My posting that used my spiritual doppelganger Frank Schaeffer as a launching pad was in the works for several days, but coincidentally, the AOI blog featured Schaeffer’s odd behavior as its centerpiece just a day later.

I underestimated the depth of the problem, having only sampled what Schaeffer offers to wallow in. There’s something seriously wrong when an Orthodox Christian of Schaeffer’s reported status can write this generally and this in particular:

The [Manhattan] declaration was the brainchild of a far right Reconstructionist extremist, Roman Catholic scholar, Robert P. George. George is a Princeton University professor of jurisprudence and probably the most influential Reconstructionist thinker to try to derail our democracy … Of course George would disavow being called a Reconstructionist. Rather he would claim he’s an advocate of the so-called Natural Law school of Roman Catholic theology.

Well, yes, Frank: George would deny being a Reconstructionist. Because he isn’t one. And he’d claim the Natural Law mantle. Because it fits.

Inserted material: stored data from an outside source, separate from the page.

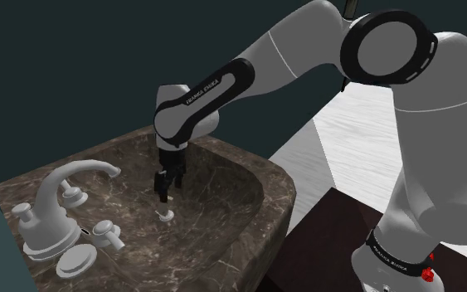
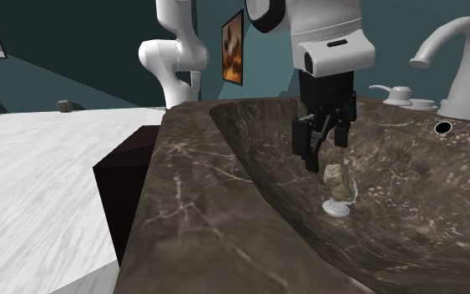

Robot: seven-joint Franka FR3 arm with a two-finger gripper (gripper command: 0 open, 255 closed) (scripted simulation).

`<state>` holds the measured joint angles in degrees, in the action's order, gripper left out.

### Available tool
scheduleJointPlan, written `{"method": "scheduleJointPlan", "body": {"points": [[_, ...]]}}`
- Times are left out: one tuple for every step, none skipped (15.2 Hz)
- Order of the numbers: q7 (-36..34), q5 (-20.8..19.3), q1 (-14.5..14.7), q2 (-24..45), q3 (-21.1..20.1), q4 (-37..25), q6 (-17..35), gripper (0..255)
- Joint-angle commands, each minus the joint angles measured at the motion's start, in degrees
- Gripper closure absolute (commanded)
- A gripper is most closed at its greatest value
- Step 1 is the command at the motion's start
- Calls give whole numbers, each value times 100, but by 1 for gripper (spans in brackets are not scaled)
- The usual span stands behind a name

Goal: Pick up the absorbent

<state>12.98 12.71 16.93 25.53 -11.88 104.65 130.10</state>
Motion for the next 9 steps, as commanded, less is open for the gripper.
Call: {"method": "scheduleJointPlan", "body": {"points": [[41, 5, 3, 115, 3, 48, 160, 0], [41, 5, 3, 114, 3, 49, 160, 0], [41, 5, 3, 115, 3, 48, 160, 0], [38, 4, 4, 108, 2, 45, 151, 255], [35, 4, 6, 106, 2, 47, 152, 255], [34, 4, 6, 107, 1, 47, 153, 255], [34, 5, 7, 106, 1, 50, 155, 255], [34, 4, 7, 107, 1, 48, 154, 255], [33, 4, 7, 109, 1, 44, 153, 255]]}}
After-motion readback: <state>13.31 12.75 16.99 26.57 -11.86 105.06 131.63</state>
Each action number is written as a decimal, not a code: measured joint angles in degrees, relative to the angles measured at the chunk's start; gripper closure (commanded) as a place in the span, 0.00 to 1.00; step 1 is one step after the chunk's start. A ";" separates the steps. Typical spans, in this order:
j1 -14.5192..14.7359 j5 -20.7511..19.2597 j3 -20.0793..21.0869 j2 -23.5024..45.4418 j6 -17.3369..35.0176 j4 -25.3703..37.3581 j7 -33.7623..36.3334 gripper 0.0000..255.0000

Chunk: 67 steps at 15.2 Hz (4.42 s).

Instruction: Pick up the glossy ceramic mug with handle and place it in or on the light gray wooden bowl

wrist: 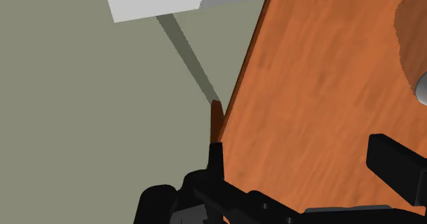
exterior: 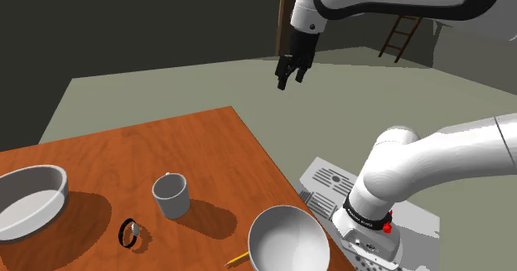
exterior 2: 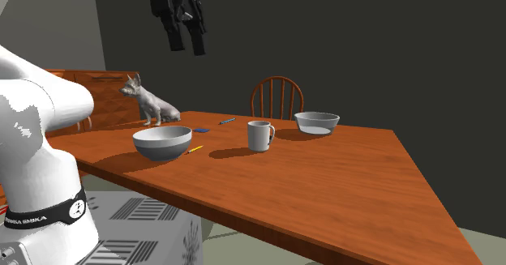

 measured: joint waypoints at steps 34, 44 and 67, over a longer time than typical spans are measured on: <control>6.22 -1.07 32.51 48.44 31.43 13.03 46.49 0.00; 6.75 -4.32 32.34 52.96 36.54 11.71 49.02 0.00; 6.34 -1.61 32.62 49.31 30.95 14.25 47.16 1.00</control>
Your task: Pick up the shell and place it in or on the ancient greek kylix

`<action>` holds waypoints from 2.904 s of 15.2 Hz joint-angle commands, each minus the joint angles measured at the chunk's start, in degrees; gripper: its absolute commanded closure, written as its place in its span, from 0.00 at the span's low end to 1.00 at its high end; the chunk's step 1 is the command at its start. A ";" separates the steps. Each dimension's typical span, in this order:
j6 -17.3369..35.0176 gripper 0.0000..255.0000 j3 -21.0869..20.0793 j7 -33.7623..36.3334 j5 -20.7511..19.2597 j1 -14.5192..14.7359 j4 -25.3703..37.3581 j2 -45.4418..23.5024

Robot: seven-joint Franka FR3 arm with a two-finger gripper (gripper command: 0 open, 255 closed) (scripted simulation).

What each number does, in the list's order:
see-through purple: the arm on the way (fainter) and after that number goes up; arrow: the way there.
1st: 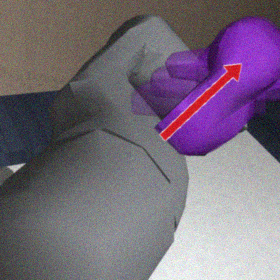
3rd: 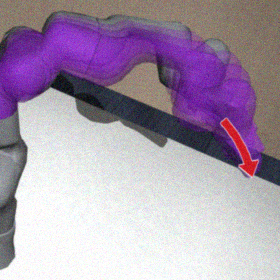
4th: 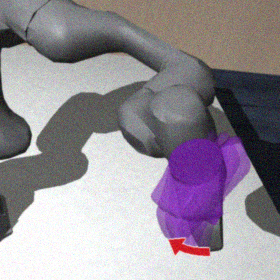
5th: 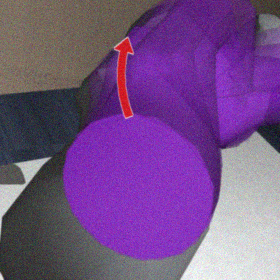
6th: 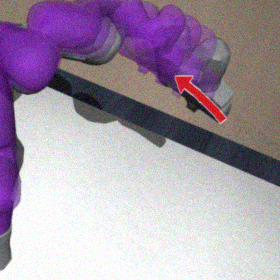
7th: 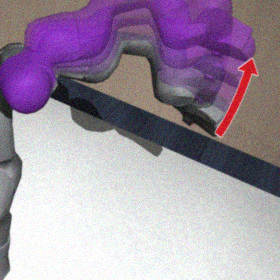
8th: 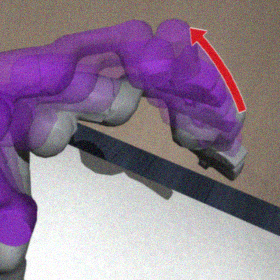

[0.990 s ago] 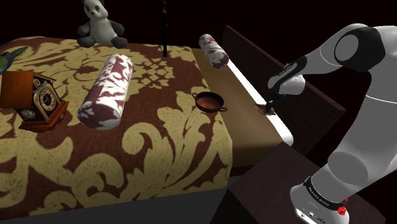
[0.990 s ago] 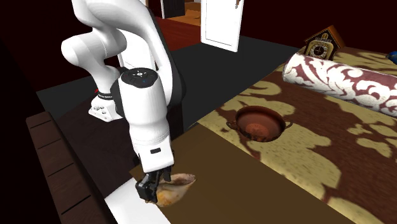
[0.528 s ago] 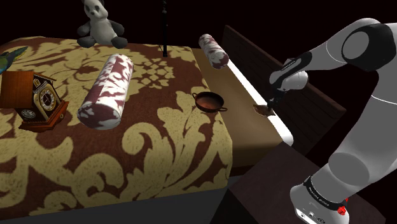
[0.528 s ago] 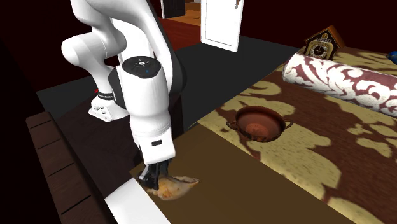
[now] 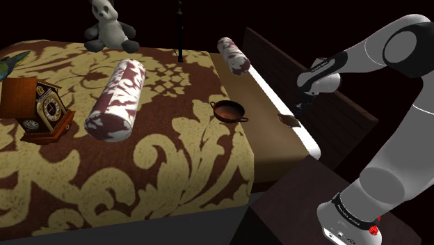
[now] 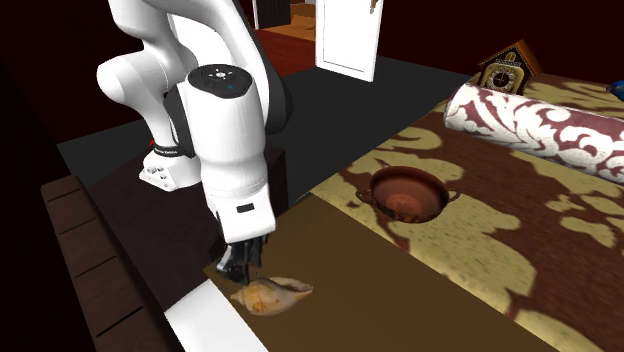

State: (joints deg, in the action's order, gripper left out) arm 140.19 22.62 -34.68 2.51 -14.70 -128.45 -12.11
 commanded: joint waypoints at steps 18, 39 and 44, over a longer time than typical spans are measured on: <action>-14.24 0.00 -4.50 -11.61 7.63 -5.43 18.20 -17.44; -19.97 1.00 -3.32 -10.44 5.61 -4.57 18.91 -12.18; -23.01 1.00 -2.87 -9.89 4.68 -4.24 19.74 -9.85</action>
State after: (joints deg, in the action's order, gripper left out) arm 117.87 19.66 -44.75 7.41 -19.05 -108.83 -22.55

And if you don’t know that, I’ve got bad news for you: you’re an idiot. (Shall I write that slower? You. Are. An. Idiot.)

Or as George put it:

I remember meeting him [Schaeffer] only once. Admittedly, it was a memorable experience. We were on a panel together at Princeton discussing contemporary politics in the midst of the 2008 presidential election. I knew nothing about the man, but he immediately struck me as an odd and, frankly, somewhat creepily emotive character who, as they say, “had issues.” He seemed pathetically desperate to be important or, at least, to be regarded as important in elite intellectual circles. I’ll leave it to the psychiatrists to decide whether this had to do with his being reared by fundamentalist Christian parents, a fact which, for some reason, he insisted on making a very big deal out of in his remarks. His speech was an emotional tirade that was perhaps the most self-referential piece of oratory I’ve ever heard. It was, you see, all about . . . him! We were supposed to be talking about the election, but what the audience got from Frank Schaeffer was autobiography—an account of the life and deeds of Frank Schaeffer. (Evidently, he was once himself connected to those dreadful right-wing fundamentlists until he “realized just how anti-American they are,” which led him to forums like the the Rachel Maddow Show and the Huffington Post where he warns the Enlightened about the nefarious plans of his former comrades in arms “to derail democracy.”)  It was so painfully embarrassing that even people on his side (that would be the pro-Obama side) were rolling their eyes to make clear to the rest of us that they found his behavior as peculiar and embarrassing as we did.

Schaeffer once said Orthodoxy was his last stop in Christianity – as if he’d apostatize entirely if Orthodoxy didn’t suit him. So as a litany in the St. Ambrose Prayer Book has it:

On those who at this moment are in danger of losing Thee forever, Lord have mercy!